South African legal case

In S v Tandwa (2007), the seven appellants were convicted of a bank robbery and appealed this. The allegation was that it was an "inside job," as Tandwa was an employee of the bank. It looked like Tandwa was a victim, but he was actually working with the bank robbers.

The first appellant also contended that his right to a fair trial had been violated in that his counsel had been incompetent, had given him bad advice, and had conducted himself obstructively. In particular, he claimed that he had not been properly informed about the consequences of not testifying, and that his counsel had misled him on the legal position in this regard.

The court held that the right to legal representation meant a right to representation that was competent and of a quality and nature that ensured that the trial was indeed fair.

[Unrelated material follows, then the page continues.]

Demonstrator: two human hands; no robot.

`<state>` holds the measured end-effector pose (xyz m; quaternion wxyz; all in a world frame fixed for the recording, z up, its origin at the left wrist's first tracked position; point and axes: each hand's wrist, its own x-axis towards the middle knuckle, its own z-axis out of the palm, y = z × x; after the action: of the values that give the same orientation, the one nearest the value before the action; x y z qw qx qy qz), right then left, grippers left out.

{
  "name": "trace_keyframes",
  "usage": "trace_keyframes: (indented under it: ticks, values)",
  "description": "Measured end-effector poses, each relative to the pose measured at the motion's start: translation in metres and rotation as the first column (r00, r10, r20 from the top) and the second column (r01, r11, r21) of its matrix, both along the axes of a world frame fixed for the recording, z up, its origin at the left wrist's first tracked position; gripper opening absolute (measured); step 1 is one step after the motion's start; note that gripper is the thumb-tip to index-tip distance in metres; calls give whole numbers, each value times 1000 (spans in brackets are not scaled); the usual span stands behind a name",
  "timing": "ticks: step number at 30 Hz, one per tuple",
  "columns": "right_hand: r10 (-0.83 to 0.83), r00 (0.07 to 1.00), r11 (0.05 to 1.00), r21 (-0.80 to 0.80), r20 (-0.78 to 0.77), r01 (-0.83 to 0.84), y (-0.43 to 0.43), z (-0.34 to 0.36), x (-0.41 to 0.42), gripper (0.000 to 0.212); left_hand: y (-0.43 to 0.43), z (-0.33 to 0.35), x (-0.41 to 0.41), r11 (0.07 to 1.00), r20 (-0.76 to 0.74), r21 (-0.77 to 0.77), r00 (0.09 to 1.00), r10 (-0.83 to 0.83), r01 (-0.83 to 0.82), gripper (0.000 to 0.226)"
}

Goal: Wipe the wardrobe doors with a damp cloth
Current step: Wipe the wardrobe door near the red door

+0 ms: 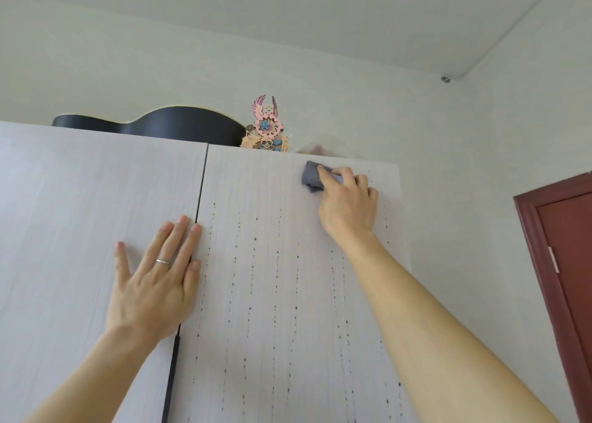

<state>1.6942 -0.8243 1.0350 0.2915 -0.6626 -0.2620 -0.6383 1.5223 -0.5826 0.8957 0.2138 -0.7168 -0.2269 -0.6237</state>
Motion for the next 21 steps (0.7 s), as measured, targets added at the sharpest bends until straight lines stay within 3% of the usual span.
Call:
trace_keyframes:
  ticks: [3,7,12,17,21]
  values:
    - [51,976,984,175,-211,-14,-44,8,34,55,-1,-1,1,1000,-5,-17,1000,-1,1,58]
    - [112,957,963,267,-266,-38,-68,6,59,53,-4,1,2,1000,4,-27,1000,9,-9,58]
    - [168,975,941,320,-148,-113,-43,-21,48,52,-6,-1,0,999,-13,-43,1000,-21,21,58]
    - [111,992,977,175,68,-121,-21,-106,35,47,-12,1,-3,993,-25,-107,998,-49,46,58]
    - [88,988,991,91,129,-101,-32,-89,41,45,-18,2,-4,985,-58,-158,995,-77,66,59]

It also followed that an accused had the right to represent himself, and if the unwanted or inept advice of counsel unfairly thwarted the exercise of that right, the accused's right to a fair trial would have been infringed.

The court held that the evidence in favour of the State was very strong and the accused's allegations were so weak, contradictory and inherently improbable that they could be rejected on affidavit without further enquiry.

Furthermore, it was held that it was inherently improbable that a well-educated accused with experience of testifying in previous proceedings would not either insist on testifying, as previously agreed, or complain at the first opportunity about having been unjustly thwarted in his wish to do so

Therefore, the appeals were dismissed.